• [Work request]: Search the data for the string "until" and copy each line where it turns up.

[Data for the task Boundary: Start]

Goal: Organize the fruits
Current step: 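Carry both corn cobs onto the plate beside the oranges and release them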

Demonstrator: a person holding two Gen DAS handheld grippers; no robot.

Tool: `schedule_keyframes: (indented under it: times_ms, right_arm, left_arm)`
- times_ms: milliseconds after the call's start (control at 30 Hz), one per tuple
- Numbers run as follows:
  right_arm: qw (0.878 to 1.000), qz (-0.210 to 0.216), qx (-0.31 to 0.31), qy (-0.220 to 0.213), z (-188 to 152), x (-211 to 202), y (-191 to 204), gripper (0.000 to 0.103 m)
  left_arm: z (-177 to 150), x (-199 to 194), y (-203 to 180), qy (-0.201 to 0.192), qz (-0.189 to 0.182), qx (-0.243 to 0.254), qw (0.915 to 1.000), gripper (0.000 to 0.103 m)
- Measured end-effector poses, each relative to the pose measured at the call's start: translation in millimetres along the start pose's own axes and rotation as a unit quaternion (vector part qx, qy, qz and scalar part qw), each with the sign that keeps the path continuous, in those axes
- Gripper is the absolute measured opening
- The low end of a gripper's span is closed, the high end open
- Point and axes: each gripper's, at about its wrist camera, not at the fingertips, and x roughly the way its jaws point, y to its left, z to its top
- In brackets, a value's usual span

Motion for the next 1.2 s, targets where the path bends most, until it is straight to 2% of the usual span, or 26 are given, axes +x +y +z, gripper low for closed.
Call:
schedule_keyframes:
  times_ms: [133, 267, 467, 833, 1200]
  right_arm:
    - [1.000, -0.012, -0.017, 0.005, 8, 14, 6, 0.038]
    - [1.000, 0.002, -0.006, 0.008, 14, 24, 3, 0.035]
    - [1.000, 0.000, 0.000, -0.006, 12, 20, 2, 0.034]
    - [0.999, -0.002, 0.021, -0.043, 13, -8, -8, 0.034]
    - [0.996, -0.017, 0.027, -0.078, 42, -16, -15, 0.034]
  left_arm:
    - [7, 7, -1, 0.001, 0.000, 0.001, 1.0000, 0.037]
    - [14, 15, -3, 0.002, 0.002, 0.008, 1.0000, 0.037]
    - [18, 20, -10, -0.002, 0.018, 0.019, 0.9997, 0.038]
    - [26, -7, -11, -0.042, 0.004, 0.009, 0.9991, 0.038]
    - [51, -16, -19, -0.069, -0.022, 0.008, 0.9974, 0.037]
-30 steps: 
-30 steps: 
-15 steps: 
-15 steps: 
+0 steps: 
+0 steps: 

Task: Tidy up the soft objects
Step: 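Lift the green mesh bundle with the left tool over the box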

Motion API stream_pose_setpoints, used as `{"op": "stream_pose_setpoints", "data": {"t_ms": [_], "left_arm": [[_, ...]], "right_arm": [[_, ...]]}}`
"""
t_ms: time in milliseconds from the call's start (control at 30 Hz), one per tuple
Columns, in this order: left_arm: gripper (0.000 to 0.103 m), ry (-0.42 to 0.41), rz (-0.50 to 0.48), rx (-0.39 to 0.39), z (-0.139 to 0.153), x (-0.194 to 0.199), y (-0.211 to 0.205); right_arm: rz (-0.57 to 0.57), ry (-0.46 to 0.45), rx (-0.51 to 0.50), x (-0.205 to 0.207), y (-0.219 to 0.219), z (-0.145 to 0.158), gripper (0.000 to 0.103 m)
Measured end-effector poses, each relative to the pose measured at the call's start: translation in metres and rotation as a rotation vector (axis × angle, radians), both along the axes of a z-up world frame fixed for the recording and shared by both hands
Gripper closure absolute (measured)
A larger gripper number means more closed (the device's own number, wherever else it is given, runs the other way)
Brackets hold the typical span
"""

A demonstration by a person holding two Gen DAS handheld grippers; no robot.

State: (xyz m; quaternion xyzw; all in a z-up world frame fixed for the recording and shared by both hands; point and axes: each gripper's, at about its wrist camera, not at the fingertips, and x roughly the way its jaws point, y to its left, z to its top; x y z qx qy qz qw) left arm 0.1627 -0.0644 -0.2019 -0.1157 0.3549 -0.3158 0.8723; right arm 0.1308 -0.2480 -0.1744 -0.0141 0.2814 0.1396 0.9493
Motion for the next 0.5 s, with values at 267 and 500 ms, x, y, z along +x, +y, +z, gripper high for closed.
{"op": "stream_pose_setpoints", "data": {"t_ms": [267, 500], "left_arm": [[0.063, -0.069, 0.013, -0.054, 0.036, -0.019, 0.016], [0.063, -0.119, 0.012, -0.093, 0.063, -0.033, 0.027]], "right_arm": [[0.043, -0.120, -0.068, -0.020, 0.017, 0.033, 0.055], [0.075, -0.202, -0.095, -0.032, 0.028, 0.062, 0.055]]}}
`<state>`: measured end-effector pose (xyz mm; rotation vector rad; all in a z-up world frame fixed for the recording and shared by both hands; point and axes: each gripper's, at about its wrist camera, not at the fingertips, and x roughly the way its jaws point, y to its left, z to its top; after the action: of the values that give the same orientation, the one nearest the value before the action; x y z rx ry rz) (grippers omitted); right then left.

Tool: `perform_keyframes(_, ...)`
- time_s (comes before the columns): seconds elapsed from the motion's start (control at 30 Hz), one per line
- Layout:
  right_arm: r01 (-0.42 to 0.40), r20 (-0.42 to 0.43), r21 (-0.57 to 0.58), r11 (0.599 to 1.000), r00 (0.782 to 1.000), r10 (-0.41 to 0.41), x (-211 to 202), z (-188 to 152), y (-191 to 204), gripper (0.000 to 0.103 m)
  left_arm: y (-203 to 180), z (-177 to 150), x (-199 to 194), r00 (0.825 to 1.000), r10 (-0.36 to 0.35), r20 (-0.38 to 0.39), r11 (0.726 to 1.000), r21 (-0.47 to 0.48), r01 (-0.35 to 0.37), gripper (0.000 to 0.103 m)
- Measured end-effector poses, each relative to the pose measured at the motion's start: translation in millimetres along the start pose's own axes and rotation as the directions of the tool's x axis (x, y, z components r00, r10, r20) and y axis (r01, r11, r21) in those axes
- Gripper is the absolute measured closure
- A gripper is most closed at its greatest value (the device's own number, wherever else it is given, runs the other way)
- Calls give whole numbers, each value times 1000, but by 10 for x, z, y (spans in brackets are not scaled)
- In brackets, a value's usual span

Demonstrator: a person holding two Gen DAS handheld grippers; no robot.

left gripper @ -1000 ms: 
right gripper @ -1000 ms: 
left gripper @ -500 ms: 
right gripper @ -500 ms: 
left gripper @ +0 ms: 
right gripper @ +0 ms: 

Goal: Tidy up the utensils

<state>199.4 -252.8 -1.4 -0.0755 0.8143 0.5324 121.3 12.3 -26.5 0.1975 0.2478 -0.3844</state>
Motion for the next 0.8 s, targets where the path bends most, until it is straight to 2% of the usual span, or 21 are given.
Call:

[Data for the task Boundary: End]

• [Task response]:
Motion for the next 1.2 s, targets where the path bends most, until it is straight to 2% of the usual span, or 26 are given, axes +x +y +z, gripper low for closed.
Motion for the next 0.8 s, targets where the path bends most, until it is straight to 2% of the usual span, or 21 are given.

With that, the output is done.